На рассвете у Сабрины после целой ночи страшных мучений родилась дочь. Хуанита, глядя на еле шевелящиеся губы, наклонилась ниже, чтобы понять неясный шепот:

— Не позволяйте… прикасаться…

— Нет, нет, — успокоила ее Хуанита, не понимая о чем идет речь.

— Тень… — настаивала Сабрина. Она была слишком слаба, чтобы повернуть голову. Она только повела глазами. Хуанита проследила за направлением ее взгляда и увидела странную изогнутую тень полумесяца, отброшенную на стену ранним утренним солнцем. Она быстро поднялась и закрыла тяжелые деревянные ставни: их следовало закрыть еще час назад, чтобы сохранить ту легкую прохладу, которую оставила в комнате прошедшая ночь.

Сабрина закрыла глаза и провалилась в забытье. Зобейда, склонившись над ней, неутомимо обмахивала ее веером весь долгий день. Во второй половине дня она пошевелилась и произнесла: «Воды». Она пила жадно, но с трудом. Азиза Бегам принесла маленький перевязанный сверток и положила возле нее, но глаза Сабрины были закрыты, и она не обратила на него внимания.

Она лежала без движения на низкой индийской кровати, и мысли ее витали где-то далеко, в зимнем Уэйре. Холодные ветры гуляли по покрытым снегом просторам и острым черным силуэтам елей и голых деревьев. С крыш домов свисали сосульки. С серого неба медленно падал снег. Мысленно она прикоснулась к снегу и ощутила его хрустящий холод. Она зачерпнула полные пригоршни снега и прижала его к своим пылающим щекам. Если только она сможет лежать тихо, совершенно тихо, если она не будет двигаться и дышать, может быть, ее мечты сбудутся.

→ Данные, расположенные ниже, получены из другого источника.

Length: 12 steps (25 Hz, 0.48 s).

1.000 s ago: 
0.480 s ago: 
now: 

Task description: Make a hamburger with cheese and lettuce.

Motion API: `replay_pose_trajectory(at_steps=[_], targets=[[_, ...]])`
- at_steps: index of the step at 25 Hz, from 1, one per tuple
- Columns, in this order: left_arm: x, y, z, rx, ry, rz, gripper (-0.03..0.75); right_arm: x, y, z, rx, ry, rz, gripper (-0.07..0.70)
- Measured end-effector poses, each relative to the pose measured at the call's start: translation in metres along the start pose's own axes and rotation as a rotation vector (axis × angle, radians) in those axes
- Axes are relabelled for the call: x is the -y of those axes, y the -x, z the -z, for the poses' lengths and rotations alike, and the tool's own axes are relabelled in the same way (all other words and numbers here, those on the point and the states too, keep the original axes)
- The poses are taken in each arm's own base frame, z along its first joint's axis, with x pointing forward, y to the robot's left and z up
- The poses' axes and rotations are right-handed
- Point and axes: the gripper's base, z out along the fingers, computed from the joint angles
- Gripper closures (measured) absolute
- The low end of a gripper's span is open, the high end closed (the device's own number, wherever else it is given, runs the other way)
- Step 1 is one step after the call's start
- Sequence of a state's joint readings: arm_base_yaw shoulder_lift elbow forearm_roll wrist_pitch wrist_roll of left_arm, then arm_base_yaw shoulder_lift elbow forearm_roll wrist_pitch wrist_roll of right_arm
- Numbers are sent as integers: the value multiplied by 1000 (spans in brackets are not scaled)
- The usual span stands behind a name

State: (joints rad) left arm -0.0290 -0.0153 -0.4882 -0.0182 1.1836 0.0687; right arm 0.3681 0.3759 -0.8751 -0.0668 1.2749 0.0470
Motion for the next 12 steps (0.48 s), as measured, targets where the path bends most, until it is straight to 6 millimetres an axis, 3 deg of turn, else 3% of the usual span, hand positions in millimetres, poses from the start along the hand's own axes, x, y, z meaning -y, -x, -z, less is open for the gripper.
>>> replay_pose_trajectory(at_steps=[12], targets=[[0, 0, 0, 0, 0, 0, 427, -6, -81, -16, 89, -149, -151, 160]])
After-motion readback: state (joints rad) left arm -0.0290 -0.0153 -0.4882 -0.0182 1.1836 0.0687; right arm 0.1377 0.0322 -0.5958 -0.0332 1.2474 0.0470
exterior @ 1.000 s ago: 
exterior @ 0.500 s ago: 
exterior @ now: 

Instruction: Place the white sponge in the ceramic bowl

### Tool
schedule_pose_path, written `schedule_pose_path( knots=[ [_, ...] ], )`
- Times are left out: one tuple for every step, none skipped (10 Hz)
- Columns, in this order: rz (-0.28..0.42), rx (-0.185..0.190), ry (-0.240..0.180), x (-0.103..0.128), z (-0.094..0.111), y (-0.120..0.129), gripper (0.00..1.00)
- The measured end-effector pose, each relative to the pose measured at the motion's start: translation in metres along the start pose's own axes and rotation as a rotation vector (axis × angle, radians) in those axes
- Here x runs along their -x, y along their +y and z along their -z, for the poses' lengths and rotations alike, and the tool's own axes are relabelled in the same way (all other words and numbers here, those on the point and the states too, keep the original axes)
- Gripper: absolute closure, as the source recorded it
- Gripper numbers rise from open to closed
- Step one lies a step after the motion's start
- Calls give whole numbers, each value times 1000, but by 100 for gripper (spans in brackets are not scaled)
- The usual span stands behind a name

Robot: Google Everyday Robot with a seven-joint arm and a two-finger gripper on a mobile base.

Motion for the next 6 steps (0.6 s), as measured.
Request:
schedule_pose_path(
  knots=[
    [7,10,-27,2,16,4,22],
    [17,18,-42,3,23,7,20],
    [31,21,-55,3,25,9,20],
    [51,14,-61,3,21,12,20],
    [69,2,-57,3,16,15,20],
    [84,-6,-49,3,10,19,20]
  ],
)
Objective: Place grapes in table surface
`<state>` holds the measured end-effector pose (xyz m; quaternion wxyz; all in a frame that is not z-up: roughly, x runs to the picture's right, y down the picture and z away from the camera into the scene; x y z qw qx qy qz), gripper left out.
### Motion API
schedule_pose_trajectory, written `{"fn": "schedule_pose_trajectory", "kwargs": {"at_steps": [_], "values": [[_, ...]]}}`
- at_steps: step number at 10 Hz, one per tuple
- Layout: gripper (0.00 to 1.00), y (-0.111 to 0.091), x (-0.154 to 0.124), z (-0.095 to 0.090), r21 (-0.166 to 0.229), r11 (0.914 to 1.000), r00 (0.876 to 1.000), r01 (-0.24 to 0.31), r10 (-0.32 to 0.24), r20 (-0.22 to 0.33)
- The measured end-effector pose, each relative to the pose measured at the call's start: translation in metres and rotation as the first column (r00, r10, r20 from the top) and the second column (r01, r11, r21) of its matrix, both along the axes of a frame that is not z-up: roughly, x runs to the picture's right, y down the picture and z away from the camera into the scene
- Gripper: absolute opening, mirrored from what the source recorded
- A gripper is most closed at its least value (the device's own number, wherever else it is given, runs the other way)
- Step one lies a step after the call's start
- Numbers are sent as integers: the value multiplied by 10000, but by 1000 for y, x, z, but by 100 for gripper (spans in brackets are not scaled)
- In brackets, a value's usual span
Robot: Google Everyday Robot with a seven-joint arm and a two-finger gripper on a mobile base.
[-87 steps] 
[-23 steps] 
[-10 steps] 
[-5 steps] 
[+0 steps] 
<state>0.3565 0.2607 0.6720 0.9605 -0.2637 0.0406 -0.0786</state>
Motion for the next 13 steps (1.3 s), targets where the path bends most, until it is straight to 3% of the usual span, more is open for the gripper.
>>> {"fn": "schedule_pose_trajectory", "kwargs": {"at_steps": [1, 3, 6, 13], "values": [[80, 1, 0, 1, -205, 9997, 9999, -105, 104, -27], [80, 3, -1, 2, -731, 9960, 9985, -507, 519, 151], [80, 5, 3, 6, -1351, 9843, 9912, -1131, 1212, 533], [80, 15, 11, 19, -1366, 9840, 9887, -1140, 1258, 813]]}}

Крохотное существо возле нее пошевелилось и запищало тоненьким голоском, который, похоже, проник сквозь туман, окружавший ее мозг. Она повернула голову, с трудом открыла тяжелые веки и посмотрела на лежащего возле нее ребенка.

Он был таким маленьким, что напоминал скорее куклу, чем живое существо. Он не был красненьким, как многие новорожденные. Его кожа была молочного цвета с черными шелковыми завитушками волос. Рука Сабрины прижала к себе этот маленький комочек, и она слабо улыбнулась.

— Разве она не прекрасна, твоя дочь? — спросила Хуанита.

— Как зима… — прошептала Сабрина.

— Как что, дорогая?

— Зима. В Уэйре. Снег и черные деревья… зима, — ее голос потух, и глаза закрылись опять, но она не спала.

Жара этой маленькой комнаты плясала над ней, как какое-то невидимое пламя. По другую сторону закрытых ставнями окон жара била по городу, словно огромный молот, а за пределами городских стен лежали выгоревшие равнины на всем бесконечном пространстве до самого пылающего горизонта. Где-то там далеко лежал Маркос. Маркос, Маркос! Может быть, он уже умер? Может быть, он никогда и не узнает, что у него родилась дочь… ребенок, который был таким белым и маленьким, как снежинка.

Внезапно Сабрину охватил страх, чисто материнский страх. Если Маркос умрет и если умрет она сама, что станет с ребенком? О нем позаботится Эмили!.. Но Эмили умерла. Хуанита? Нет, нет! Только не эту жизнь за жизнь моего ребенка! Такие мучительные мысли носились в голове Сабрины.